Know What You're Going To Say

From the moment you open your mouth to direct those around you, it's important that people feel confident in your leadership. It will be challenging to earn the trust of the public if you're unsure of your words. People will feel shaky if you use terms such as "um," "uh," and "maybe." It's better to take a brief moment to know exactly what you want to say, and then say it in a clear and confident voice. For example, you might confidently state, "Please run to the nearest emergency exit, which is two doors down on your right side."

Provide Eye Contact

Whether you're speaking to people individually or addressing a crowd, providing eye contact can help people feel that you're in charge of the situation.
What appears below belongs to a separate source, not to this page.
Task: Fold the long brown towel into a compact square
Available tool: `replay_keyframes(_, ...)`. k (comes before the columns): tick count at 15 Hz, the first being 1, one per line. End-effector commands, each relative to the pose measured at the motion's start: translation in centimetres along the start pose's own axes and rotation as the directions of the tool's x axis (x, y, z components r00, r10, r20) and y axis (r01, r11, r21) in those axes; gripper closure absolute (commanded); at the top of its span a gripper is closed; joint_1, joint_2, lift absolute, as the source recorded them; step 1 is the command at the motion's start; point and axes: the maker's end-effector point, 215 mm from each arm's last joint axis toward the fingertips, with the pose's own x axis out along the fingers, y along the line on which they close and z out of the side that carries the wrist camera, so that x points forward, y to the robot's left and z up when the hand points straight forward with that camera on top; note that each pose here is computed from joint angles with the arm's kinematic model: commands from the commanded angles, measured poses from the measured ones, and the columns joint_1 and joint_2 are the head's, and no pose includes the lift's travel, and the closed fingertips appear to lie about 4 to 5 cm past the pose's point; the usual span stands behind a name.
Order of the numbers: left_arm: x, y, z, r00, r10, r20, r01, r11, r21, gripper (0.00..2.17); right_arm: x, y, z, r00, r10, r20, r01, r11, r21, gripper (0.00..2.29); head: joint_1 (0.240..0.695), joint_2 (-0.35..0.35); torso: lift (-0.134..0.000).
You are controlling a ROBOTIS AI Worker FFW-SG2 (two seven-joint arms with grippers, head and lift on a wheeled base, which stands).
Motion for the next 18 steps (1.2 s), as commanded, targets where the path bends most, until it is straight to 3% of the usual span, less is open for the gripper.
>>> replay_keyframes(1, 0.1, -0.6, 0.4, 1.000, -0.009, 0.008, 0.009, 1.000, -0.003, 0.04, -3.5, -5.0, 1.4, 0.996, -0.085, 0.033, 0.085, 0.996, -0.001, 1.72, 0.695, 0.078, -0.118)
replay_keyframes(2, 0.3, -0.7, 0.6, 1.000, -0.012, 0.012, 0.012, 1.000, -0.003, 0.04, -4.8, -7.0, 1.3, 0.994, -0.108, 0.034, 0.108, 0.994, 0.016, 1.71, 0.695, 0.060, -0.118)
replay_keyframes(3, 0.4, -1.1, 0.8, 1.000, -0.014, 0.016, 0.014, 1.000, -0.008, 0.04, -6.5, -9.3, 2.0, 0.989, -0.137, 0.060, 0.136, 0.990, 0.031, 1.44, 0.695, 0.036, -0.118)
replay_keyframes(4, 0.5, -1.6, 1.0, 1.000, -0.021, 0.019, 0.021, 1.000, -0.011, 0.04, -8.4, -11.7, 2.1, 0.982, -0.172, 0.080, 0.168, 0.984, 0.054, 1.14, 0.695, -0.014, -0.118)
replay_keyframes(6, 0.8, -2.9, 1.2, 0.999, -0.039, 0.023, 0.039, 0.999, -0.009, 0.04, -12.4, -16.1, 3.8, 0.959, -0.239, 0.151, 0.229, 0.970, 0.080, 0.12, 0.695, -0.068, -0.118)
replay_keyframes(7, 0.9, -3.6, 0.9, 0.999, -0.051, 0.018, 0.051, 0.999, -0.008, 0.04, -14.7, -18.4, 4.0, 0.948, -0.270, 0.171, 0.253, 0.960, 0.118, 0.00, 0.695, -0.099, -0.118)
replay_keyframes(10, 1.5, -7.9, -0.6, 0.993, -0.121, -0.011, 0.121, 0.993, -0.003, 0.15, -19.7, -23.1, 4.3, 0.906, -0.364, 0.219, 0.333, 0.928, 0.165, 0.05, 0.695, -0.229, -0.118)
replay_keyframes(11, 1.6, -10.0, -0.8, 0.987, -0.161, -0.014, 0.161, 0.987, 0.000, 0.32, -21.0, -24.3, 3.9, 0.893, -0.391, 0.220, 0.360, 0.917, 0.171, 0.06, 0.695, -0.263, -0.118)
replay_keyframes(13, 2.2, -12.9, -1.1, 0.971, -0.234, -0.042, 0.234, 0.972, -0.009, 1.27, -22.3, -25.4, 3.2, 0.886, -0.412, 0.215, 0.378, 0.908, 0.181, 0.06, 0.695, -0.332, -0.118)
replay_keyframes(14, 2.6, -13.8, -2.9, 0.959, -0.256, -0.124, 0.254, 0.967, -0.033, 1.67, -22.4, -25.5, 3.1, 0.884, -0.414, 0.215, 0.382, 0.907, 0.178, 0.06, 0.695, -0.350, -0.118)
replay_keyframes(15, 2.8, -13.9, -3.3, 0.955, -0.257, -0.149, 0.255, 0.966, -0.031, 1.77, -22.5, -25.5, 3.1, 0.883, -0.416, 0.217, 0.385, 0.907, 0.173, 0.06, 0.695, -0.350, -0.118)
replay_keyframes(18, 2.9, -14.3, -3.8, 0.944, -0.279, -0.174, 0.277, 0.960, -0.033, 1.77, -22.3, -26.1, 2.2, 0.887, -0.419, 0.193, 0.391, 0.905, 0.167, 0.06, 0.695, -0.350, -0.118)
If you look at your shoes while you speak, for example, people may feel that you're uncertain of how to proceed and that you may even be uncertain of yourself. Conversely, you want to look people in the eyes and do so confidently. This projects a feeling of power and shows that you're an authority figure.

Rely On Your Training

The difference between someone who panics during an emergency and someone who deal with the situation in a calm, confident manner is often the difference between someone who doesn't rely on his or her training and someone who does. It's important for you to take each of your training sessions seriously and ask any questions that you may have along the way. The more you train with your peers, the more you'll feel confident when an emergency arises. For example, if you've trained for an active shooter in your building, you'll know exactly how to proceed if this emergency actually occurs.